### EXERCISE DETAILS
Write only the number of lines in the data that contain the word "wooden".

### Items listed in a dataset
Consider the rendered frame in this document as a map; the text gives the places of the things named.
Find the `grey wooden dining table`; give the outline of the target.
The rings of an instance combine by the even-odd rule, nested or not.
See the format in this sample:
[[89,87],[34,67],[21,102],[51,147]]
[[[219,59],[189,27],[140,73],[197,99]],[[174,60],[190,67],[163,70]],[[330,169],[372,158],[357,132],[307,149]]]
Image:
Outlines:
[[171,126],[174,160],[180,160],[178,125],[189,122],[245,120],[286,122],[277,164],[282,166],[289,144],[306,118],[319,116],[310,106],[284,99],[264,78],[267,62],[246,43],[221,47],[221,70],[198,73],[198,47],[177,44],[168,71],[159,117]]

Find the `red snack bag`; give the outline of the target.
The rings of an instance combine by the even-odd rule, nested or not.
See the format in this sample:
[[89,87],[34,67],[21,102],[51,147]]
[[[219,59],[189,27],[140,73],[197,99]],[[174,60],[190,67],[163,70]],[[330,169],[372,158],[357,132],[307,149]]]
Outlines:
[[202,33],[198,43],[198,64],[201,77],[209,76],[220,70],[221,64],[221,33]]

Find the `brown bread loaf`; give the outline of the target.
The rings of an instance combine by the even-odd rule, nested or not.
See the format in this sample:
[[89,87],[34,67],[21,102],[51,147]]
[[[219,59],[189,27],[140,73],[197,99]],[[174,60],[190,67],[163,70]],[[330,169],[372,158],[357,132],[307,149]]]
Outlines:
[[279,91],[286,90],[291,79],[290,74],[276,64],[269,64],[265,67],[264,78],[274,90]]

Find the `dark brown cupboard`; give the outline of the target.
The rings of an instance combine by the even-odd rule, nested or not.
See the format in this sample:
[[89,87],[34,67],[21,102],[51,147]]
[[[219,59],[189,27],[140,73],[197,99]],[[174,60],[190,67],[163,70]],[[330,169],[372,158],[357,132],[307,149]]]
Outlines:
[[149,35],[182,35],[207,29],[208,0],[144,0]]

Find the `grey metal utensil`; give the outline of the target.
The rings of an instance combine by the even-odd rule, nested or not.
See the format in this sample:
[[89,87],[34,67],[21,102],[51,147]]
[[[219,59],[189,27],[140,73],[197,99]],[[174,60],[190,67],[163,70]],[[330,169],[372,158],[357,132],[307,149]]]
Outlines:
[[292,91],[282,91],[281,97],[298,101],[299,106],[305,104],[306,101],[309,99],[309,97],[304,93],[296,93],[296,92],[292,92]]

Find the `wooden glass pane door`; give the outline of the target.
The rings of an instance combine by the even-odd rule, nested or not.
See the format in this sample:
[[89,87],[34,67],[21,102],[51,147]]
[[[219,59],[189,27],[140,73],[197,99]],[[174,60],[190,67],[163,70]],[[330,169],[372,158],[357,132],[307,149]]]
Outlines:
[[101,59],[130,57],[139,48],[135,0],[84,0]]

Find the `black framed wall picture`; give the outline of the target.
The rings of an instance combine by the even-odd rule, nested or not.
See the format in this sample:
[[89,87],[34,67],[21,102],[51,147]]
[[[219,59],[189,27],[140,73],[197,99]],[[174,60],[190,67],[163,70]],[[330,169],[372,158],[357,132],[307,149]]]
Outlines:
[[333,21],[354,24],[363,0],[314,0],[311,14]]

### ANSWER AREA
2